◆ Aim of the exercise ◆
Please restate exactly the lines of the data below, beginning with the line containing "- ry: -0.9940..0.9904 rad" and ending with the last line.

-- Data follows --

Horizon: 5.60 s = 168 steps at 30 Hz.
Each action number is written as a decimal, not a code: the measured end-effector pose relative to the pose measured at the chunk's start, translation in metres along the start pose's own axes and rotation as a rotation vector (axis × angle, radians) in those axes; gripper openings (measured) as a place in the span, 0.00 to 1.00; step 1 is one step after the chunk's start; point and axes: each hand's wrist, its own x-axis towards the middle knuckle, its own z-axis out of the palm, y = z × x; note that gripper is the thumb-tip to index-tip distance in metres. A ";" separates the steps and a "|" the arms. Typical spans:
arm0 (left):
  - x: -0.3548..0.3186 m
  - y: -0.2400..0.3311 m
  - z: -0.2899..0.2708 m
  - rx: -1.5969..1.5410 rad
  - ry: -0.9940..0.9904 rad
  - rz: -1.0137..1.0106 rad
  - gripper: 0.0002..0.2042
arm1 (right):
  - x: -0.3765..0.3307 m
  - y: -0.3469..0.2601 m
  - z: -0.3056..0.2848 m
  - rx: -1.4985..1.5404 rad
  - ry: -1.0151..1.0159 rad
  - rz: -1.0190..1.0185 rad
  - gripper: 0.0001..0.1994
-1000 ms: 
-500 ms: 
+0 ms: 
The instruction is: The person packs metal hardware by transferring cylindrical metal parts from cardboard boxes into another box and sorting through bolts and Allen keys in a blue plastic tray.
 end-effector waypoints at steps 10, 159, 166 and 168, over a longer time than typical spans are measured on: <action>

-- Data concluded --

◆ Solution ◆
  - ry: -0.9940..0.9904 rad
  - rz: -1.0137..1.0106 rad
  - gripper: 0.0002..0.2042
arm1 (right):
  - x: -0.3765..0.3307 m
  - y: -0.3469..0.2601 m
  - z: -0.3056..0.2848 m
  - rx: -1.4985..1.5404 rad
  - ry: -1.0151..1.0159 rad
  - rz: -1.0190..1.0185 rad
  - gripper: 0.0001..0.1994
-1000 ms: 
-500 ms: 
+0 ms: 
The instruction is: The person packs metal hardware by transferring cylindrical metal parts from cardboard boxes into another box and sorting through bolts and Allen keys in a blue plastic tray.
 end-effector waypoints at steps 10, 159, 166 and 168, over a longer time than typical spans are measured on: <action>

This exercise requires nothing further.